Le Président Macky est à mi-mandat, mais on a comme l’impression que le Sénégal a encore du mal à prendre son envol sous son magistère…
Dès son accession à la magistrature suprême, le président de la République a adopté un nouveau modèle de développement qui permettra d’inscrire le Sénégal sur la trajectoire de l’émergence. Les orientations stratégiques définies dans le Plan Sénégal émergent (Pse), cadre de référence de notre politique économique et sociale sur le moyen et le long terme, guideront les initiatives à prendre pour traduire la vision du chef de l’Etat en actions et résultats tangibles exclusivement pour le bénéfice des populations. A partir de stratégies globales et systémiques du Pse, un important effort de réalisations a été mené au bout de deux années d’exécution, à travers les politiques sectorielles menées dans le sens à conférer au Sénégal sa place dans l’économie mondiale et répondre à la demande d’emploi, de formation, de bien-être de sa population, etc. Le financement de projets et programmes, au coeur de l’émergence, ainsi que des mesures hardies entreprises par le chef de l’Etat, ont permis la réalisation d’investissements structurants et d’appui aux services sociaux indispensables à la croissance durable.

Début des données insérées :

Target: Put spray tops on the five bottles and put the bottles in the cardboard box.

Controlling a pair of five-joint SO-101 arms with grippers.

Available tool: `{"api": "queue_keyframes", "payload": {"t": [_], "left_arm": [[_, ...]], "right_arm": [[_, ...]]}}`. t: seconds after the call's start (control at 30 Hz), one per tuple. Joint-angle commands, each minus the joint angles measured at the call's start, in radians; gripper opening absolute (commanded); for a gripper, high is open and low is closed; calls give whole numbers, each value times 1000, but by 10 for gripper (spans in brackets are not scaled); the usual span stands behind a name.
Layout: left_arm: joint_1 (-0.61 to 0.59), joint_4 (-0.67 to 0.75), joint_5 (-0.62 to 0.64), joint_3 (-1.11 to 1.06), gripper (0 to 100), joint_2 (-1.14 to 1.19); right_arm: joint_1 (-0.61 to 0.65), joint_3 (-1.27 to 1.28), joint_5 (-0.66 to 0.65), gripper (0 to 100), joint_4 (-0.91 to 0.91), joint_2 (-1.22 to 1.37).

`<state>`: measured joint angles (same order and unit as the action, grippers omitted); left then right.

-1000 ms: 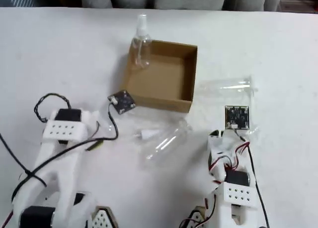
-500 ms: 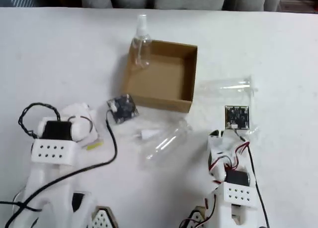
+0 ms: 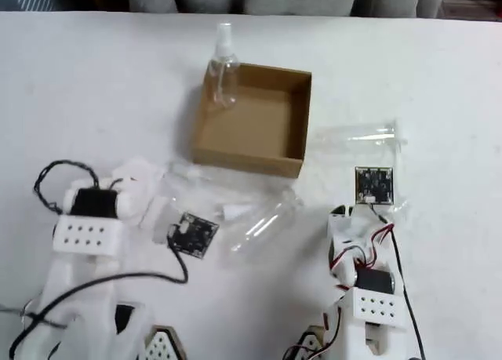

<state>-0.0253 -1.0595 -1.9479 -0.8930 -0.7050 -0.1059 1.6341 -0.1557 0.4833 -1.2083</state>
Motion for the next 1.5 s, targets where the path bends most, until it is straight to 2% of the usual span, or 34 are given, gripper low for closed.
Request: {"api": "queue_keyframes", "payload": {"t": [0.0, 0.2, 0.43, 0.77, 0.9, 1.23, 1.3, 1.4, 1.47], "left_arm": [[24, 87, -15, 123, 275, 179], [22, 34, -12, 305, 275, 440], [51, 51, 25, 362, 278, 607], [84, 44, 37, 353, 277, 691], [90, 52, 141, 358, 278, 722], [90, 51, 149, 359, 269, 765], [90, 51, 149, 356, 207, 765], [90, 48, 149, 354, 11, 765], [81, 44, 149, 353, 55, 765]], "right_arm": [[4, -6, -8, 16, -10, -7], [8, -6, -9, 16, -10, -7], [8, -6, -25, 17, -10, -7], [10, -5, -68, 17, -10, -7], [10, -5, -69, 17, -10, -7], [8, -5, -69, 17, -10, -7], [8, -5, -69, 17, -10, -7], [8, -5, -69, 17, -10, -7], [8, -5, -69, 17, -10, -7]]}}
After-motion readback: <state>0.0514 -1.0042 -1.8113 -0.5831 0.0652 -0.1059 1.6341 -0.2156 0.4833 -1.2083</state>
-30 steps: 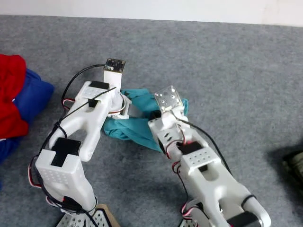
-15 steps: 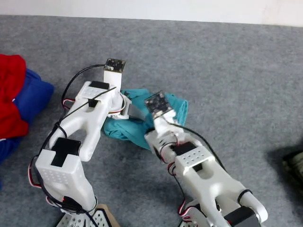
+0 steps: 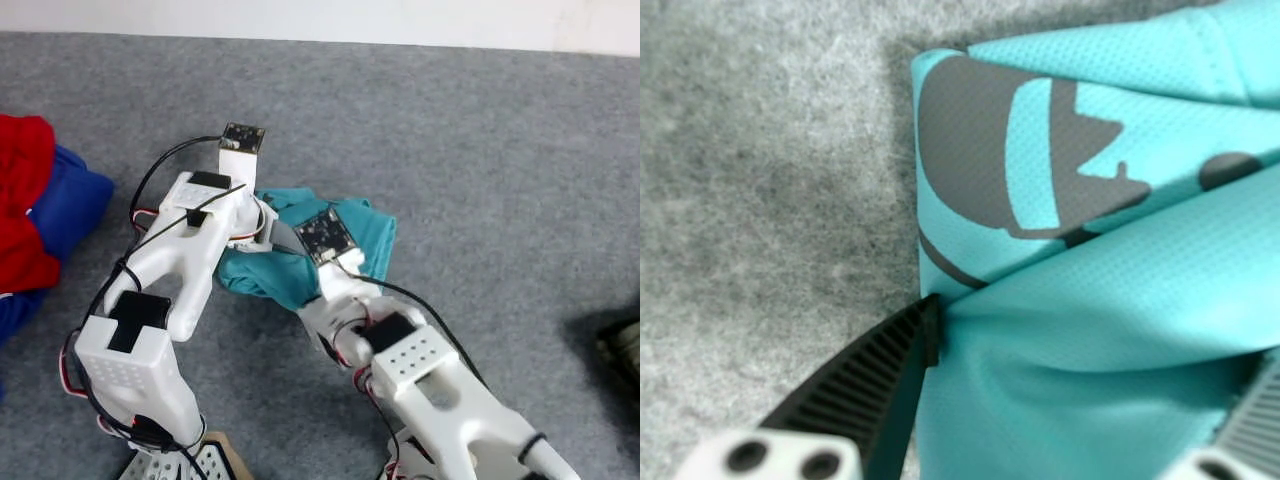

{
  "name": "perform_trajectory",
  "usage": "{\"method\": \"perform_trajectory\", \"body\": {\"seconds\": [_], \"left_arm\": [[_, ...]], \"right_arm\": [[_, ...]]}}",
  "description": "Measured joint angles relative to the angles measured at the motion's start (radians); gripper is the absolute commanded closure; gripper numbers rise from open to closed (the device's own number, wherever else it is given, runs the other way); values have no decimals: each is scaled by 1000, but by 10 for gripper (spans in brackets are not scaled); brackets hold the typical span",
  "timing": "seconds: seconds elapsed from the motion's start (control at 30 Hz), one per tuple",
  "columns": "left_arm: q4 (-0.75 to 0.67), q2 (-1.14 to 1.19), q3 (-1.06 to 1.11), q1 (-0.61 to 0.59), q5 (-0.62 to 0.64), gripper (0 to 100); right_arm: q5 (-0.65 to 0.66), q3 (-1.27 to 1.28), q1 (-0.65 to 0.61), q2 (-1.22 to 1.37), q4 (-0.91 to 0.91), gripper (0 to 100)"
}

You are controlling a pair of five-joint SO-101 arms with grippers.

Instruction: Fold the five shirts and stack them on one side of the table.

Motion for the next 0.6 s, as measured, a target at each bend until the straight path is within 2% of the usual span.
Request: {"method": "perform_trajectory", "body": {"seconds": [0.23, 0.3, 0.47, 0.6], "left_arm": [[0, 0, 0, 0, 0, 550], [0, 0, 0, 0, 2, 550], [87, -12, -55, 2, 2, 550], [184, -104, -86, 3, 0, 550]], "right_arm": [[-12, 49, -49, -140, 57, 981], [-12, 49, -14, -178, 57, 959], [-114, 49, 164, -229, 57, 770], [-178, 49, 245, -229, 57, 752]]}}
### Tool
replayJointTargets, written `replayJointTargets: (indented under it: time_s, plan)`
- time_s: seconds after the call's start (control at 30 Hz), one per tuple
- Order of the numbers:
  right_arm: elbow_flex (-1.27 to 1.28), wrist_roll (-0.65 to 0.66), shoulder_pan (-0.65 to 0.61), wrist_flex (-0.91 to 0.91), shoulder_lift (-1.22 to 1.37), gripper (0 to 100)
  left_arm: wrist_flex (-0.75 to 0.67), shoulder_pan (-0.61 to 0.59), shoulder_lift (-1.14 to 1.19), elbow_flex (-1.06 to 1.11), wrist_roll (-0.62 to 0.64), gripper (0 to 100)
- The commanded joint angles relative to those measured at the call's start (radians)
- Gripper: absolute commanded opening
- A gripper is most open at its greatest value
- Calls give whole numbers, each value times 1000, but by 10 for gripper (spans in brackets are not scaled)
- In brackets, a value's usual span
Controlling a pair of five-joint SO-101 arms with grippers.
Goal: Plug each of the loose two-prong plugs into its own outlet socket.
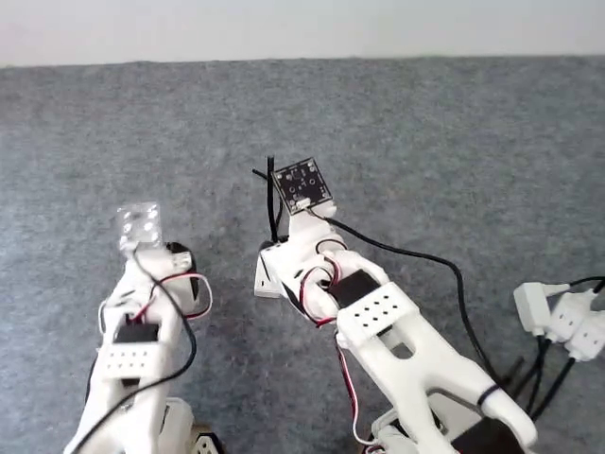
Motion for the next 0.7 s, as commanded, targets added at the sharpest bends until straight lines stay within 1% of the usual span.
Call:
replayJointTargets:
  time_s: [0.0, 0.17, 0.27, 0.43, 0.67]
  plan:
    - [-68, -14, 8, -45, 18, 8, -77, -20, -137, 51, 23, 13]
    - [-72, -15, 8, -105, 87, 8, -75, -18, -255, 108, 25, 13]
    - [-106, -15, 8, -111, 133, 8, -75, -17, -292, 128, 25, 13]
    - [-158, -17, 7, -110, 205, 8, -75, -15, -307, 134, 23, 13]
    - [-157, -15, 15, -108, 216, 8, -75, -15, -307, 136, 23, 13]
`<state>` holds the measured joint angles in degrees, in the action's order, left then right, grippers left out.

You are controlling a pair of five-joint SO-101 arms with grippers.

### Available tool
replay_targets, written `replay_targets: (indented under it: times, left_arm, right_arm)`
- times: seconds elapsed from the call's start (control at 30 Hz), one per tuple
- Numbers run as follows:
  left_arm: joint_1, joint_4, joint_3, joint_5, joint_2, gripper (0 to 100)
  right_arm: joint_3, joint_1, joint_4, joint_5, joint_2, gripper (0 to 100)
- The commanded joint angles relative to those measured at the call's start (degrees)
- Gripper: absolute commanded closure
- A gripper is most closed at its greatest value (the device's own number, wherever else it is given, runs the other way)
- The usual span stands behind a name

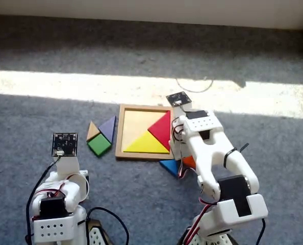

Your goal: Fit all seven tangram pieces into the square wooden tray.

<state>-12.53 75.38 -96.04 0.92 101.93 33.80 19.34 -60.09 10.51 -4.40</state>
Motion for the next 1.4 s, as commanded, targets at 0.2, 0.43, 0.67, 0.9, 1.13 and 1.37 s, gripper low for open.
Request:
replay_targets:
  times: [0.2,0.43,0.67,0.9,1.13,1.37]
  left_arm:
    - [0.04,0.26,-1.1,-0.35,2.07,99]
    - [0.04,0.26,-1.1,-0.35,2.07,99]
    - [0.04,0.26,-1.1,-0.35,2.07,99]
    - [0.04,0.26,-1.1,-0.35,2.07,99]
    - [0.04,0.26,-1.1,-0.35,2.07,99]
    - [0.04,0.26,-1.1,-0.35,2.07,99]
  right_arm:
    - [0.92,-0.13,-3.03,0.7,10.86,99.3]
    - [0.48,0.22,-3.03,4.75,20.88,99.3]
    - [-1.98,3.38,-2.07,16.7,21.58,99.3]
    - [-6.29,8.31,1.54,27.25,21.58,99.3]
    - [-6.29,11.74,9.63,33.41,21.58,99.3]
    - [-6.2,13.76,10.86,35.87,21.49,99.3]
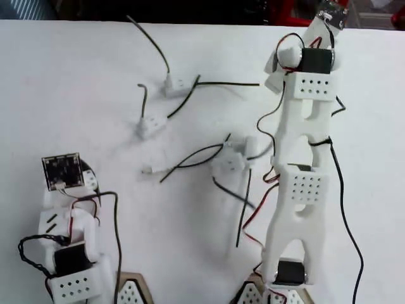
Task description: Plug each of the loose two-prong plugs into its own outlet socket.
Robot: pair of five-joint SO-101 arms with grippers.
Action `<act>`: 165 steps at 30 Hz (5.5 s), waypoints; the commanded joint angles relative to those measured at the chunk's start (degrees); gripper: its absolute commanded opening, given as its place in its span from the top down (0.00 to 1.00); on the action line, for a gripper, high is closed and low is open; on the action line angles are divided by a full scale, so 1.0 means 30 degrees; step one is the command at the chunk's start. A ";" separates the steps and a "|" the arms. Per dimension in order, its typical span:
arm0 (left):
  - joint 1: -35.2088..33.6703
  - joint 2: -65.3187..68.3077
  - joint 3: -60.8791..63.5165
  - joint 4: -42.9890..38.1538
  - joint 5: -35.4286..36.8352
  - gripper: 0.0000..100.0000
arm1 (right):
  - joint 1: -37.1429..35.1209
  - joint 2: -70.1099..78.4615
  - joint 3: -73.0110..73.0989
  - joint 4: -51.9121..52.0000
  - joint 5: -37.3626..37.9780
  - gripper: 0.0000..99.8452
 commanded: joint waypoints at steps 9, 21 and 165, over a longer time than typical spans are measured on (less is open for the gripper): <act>-0.0044 -0.0278 -0.0117 -0.0527 0.0000 0.98 | -0.0659 -0.8659 0.6974 0.0161 0.2491 0.98; -0.0044 -0.0278 -0.0117 -0.0527 0.0000 0.98 | -0.5260 -1.6249 1.9810 0.0103 0.2491 0.98; -0.0044 -0.0278 -0.0088 -0.0498 -0.0762 0.98 | -1.4432 -0.2740 1.8462 -0.6901 -1.1429 0.98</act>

Ainsi, dans le domaine de l’agriculture, la nécessité d’assurer durablement de fortes productions agricoles pour permettre la réalisation des objectifs nationaux en matière de sécurité alimentaire, a favorisé la promotion des corridors céréaliers à travers notamment le Programme des domaines communautaires financé à hauteur de 100 milliards par la Bid. Les Domaines agricoles communautaires (Dac) vont ainsi fournir aux jeunes agriculteurs des espaces de production pérennes et d’échanges économiques de proximité. Dix Dac au total seront créés d’ici 2017 pour générer 300 000 emplois. A travers un programme national d’autosuffisance en riz, le Sénégal va injecter dans le secteur 32 milliards de F Cfa entre 2015 et 2016 pour atteindre une production de 1 080 000 tonnes de riz blanc. Ce qui permettra de freiner l’augmentation constante de la facture rizicole de notre pays qui s’élève à 200 milliards de F Cfa.
Sur le plan des infrastructures, le Sénégal a entrepris un vaste programme de construction de pistes rurales qui a pour objectif de contribuer à l’amélioration des conditions de vie en milieu rural à travers le désenclavement des Collectivités locales. Ainsi, 1200 km de pistes rurales seront construites grâce à un financement du Fond de l’Opep pour le développement international à hauteur de 5 milliards de F Cfa.